**TASK DETAILS**
Copy out the records in full, word for word, without pictures.

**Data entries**
━━━━━━━━
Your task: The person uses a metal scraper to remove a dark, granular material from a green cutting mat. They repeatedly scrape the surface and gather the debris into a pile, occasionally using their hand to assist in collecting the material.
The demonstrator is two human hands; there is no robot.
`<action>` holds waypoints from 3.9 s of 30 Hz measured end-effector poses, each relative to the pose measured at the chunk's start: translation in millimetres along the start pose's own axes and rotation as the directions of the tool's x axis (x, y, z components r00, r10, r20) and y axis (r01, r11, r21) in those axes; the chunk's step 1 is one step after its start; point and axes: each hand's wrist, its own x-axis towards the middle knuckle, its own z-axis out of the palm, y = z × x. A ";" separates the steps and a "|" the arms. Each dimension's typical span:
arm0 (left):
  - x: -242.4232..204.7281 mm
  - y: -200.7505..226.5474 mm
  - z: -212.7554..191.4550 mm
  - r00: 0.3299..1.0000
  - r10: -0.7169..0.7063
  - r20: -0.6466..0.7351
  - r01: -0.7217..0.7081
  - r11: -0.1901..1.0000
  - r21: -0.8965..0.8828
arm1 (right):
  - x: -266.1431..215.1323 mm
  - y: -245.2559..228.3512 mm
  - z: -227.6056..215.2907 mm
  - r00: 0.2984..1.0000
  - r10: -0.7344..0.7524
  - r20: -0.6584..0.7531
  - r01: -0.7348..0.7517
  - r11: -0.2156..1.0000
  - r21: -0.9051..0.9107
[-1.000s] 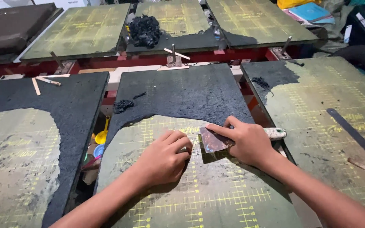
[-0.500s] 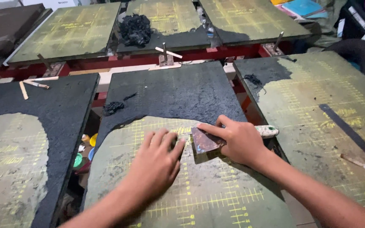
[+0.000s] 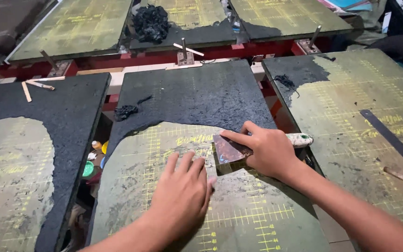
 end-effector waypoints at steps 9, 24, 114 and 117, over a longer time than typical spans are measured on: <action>26.6 -45.2 6.9 0.994 0.011 -0.111 -0.029 0.986 -0.162 | 6.7 -18.2 -20.5 0.974 0.184 0.130 -0.181 0.983 -0.030; 31.9 -46.2 15.7 0.980 0.194 -0.044 -0.187 0.974 0.132 | 5.3 -17.7 -22.2 0.976 0.183 0.120 -0.181 0.983 -0.025; 40.8 -211.3 25.1 0.961 -0.275 -0.038 0.215 0.825 -0.523 | 4.1 -12.9 -14.9 0.944 0.270 0.192 -0.246 0.959 -0.137; 22.3 -212.2 20.7 0.966 -0.257 0.023 0.234 0.834 -0.500 | 3.8 -14.1 -13.0 0.942 0.268 0.204 -0.247 0.961 -0.123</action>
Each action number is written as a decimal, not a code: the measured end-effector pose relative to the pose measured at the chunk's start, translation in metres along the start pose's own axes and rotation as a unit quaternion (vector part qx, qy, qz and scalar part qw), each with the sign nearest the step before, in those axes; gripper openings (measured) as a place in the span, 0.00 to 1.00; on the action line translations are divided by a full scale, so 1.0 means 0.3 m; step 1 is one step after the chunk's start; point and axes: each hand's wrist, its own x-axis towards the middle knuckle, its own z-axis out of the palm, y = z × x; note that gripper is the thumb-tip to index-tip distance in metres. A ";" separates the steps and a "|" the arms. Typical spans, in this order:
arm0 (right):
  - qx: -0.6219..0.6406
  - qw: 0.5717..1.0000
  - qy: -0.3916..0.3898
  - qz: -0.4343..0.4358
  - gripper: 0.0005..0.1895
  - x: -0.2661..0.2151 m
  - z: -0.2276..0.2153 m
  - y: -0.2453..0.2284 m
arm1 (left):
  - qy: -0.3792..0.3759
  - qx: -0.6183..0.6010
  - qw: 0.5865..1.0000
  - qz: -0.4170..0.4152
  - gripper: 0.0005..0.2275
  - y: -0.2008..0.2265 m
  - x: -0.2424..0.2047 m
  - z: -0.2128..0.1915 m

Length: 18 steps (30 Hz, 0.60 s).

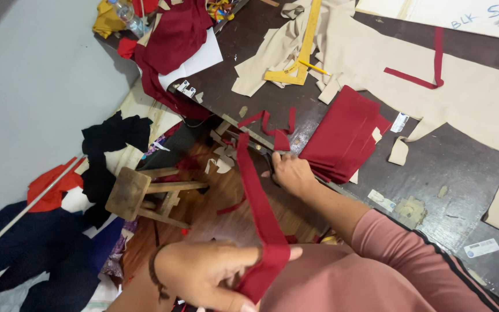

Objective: The person cuts a large piece of white paper on a table using scissors. They then pick up a stack of red fabric pieces from the floor, place them on the table, and use a pencil to mark the fabric.

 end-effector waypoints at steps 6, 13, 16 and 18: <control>0.133 0.988 -0.062 0.056 0.36 -0.138 0.026 0.178 | 0.126 0.032 0.991 -0.041 0.28 0.000 -0.037 0.025; 0.162 0.874 -0.021 0.458 0.30 -0.840 0.228 0.787 | 0.389 -0.137 0.895 -0.170 0.17 -0.233 -0.010 -0.027; -0.029 0.862 -0.073 0.501 0.42 -1.109 0.326 1.075 | 0.365 0.006 0.910 -0.198 0.16 -0.277 0.086 -0.084; -0.017 0.845 -0.108 0.524 0.39 -1.131 0.277 1.120 | 0.326 0.044 0.917 -0.225 0.15 -0.321 0.166 -0.157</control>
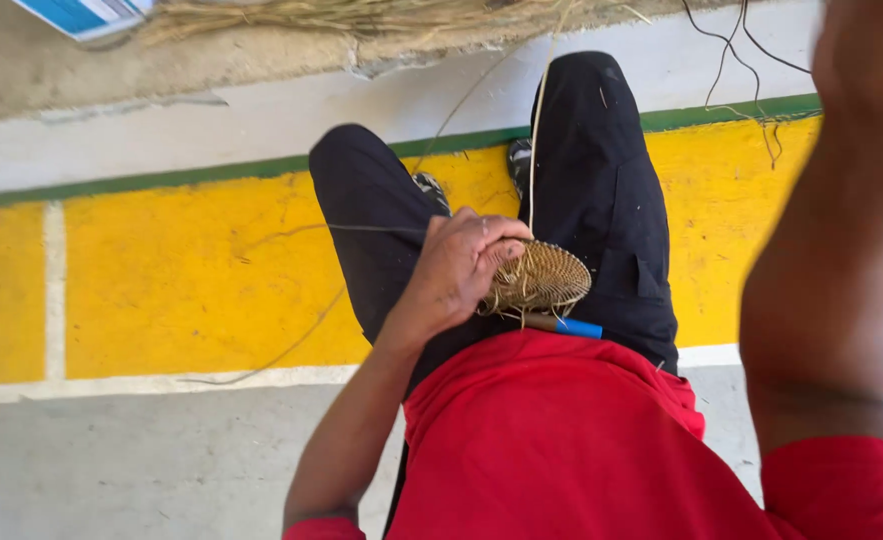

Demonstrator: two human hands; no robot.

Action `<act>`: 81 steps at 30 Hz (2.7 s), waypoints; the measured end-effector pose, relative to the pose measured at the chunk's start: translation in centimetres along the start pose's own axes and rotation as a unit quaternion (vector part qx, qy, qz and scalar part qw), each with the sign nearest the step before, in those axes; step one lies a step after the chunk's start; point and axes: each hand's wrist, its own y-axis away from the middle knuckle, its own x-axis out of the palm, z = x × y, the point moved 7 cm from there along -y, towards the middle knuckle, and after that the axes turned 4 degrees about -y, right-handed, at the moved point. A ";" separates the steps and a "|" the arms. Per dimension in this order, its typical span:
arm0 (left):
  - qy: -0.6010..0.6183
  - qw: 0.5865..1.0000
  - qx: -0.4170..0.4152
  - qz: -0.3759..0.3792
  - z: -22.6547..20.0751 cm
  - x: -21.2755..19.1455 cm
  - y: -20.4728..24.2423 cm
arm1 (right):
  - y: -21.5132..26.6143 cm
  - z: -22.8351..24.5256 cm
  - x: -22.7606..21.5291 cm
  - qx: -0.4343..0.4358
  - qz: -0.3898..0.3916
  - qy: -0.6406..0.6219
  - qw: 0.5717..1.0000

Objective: The recorder is weaving thin plant fibers into a circular mat or basket base using their hands and a small tool.

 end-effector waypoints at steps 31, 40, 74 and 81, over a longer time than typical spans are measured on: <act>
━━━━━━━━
**TASK OUTPUT**
Your task: The person uses a metal scraper to remove a dark, granular material from a green cutting mat. They repeatedly scrape the surface and gather the debris into a pile, occasionally using their hand to assist in collecting the material.
The demonstrator is two human hands; there is no robot.
`<action>` holds waypoints from 3.9 s of 30 Hz measured end-effector poses, each relative to the pose measured at the chunk's start: translation in millimetres along the start pose's own axes and rotation as the directions of the tool's x axis (x, y, z components r00, r10, r20) and y axis (r01, r11, r21) in those axes; the chunk's step 1 is one step after its start; point and axes: each hand's wrist, its own x-axis towards the middle knuckle, its own z-axis out of the palm, y = z × x. A ";" separates the steps and a "|" the arms. Each dimension's typical span:
arm0 (left):
  - x: -242.4232..204.7281 mm
  - y: -200.7505..226.5474 mm
  - z: -212.7554..191.4550 mm
  - r00: 0.3299..1.0000
  - r10: -0.7169..0.7063
  - r20: -0.6466..0.7351
  - r01: -0.7217..0.7081
  - r11: -0.1901..1.0000
  - r21: -0.8965..0.8828
arm1 (right):
  - x: -266.1431..215.1323 mm
  - y: -245.2559..228.3512 mm
  - z: -227.6056..215.2907 mm
  - r00: 0.2984..1.0000
  - r10: -0.7344..0.7524
  - r20: -0.6584..0.7531
  - r01: -0.7348..0.7517
  - r11: -0.2156..1.0000
  - r21: -0.9051..0.9107
[-1.000s] 
[-0.500s] 
[+0.000s] 
 end-effector waypoints at steps 9, 24, 114 and 117, over a longer time than typical spans are measured on: <action>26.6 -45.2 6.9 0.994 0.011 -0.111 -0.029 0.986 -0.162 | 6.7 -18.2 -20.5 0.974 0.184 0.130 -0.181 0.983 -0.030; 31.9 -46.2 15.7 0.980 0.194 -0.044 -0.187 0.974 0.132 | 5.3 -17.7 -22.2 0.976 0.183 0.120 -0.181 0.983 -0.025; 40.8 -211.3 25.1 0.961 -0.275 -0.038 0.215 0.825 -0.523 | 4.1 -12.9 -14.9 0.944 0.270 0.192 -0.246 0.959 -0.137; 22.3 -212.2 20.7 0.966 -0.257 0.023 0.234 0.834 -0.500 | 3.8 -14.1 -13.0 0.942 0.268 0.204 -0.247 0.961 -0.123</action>
Each action number is written as a decimal, not a code: the measured end-effector pose relative to the pose measured at the chunk's start, translation in metres along the start pose's own axes and rotation as a unit quaternion (vector part qx, qy, qz and scalar part qw), each with the sign nearest the step before, in those axes; gripper openings (measured) as a place in the span, 0.00 to 1.00; on the action line translations are divided by a full scale, so 1.0 means 0.3 m; step 1 is one step after the chunk's start; point and axes: each hand's wrist, its own x-axis towards the middle knuckle, its own z-axis out of the palm, y = z × x; note that gripper is the thumb-tip to index-tip distance in metres. A ";" separates the steps and a "|" the arms. Typical spans, in this order:
arm0 (right):
  - qx: -0.6219..0.6406
  - qw: 0.5717..1.0000
  - qy: -0.3916..0.3898
  - qz: -0.4343..0.4358
  - gripper: 0.0005..0.1895
  - x: -0.2661..0.2151 m
  - z: -0.2276..0.2153 m
  - y: -0.2453..0.2284 m
arm1 (left):
  - qy: -0.3792..0.3759
  - qx: -0.6183..0.6010
  - qw: 0.5865..1.0000
  - qz: -0.4170..0.4152
  - gripper: 0.0005..0.2275
  - y: -0.2008..0.2265 m
  - x: -0.2424..0.2047 m
  - z: -0.2128..0.1915 m

Length: 18 steps (30 Hz, 0.60 s).


Objective: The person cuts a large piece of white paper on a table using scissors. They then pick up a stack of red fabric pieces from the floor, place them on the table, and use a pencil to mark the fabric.

 end-effector waypoints at steps 6, 13, 16 and 18: <control>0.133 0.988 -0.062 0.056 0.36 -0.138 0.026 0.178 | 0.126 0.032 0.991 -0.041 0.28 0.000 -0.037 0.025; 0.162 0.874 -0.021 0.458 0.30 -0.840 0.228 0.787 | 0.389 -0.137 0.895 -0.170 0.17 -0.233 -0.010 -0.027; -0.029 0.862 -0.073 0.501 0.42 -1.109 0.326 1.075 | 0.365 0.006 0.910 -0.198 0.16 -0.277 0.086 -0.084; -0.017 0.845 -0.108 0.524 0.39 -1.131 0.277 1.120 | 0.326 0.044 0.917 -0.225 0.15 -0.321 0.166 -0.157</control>

Demonstrator: two human hands; no robot.

Action `<act>`: 81 steps at 30 Hz (2.7 s), waypoints; the measured end-effector pose, relative to the pose measured at the chunk's start: translation in centimetres along the start pose's own axes and rotation as a unit quaternion (vector part qx, qy, qz and scalar part qw), each with the sign nearest the step before, in those axes; step one lies a step after the chunk's start; point and axes: each hand's wrist, its own y-axis away from the middle knuckle, its own x-axis out of the palm, z = x × y, the point moved 7 cm from there along -y, towards the middle knuckle, and after that the axes turned 4 degrees about -y, right-handed, at the moved point. A ";" separates the steps and a "|" the arms. Per dimension in this order, its typical span:
arm0 (left):
  - qy: -0.6010..0.6183
  - qw: 0.5865..1.0000
  - qx: -0.4170..0.4152
  - qz: -0.3759..0.3792
  - z: -22.6547..20.0751 cm
  - x: -21.2755..19.1455 cm
  - y: -20.4728..24.2423 cm
arm1 (right):
  - y: -21.5132..26.6143 cm
  - z: -22.8351..24.5256 cm
  - x: -22.7606..21.5291 cm
  - qx: -0.4343..0.4358
  - qz: -0.3898..0.3916
  - qy: -0.6406..0.6219
  - qw: 0.5717..1.0000

Objective: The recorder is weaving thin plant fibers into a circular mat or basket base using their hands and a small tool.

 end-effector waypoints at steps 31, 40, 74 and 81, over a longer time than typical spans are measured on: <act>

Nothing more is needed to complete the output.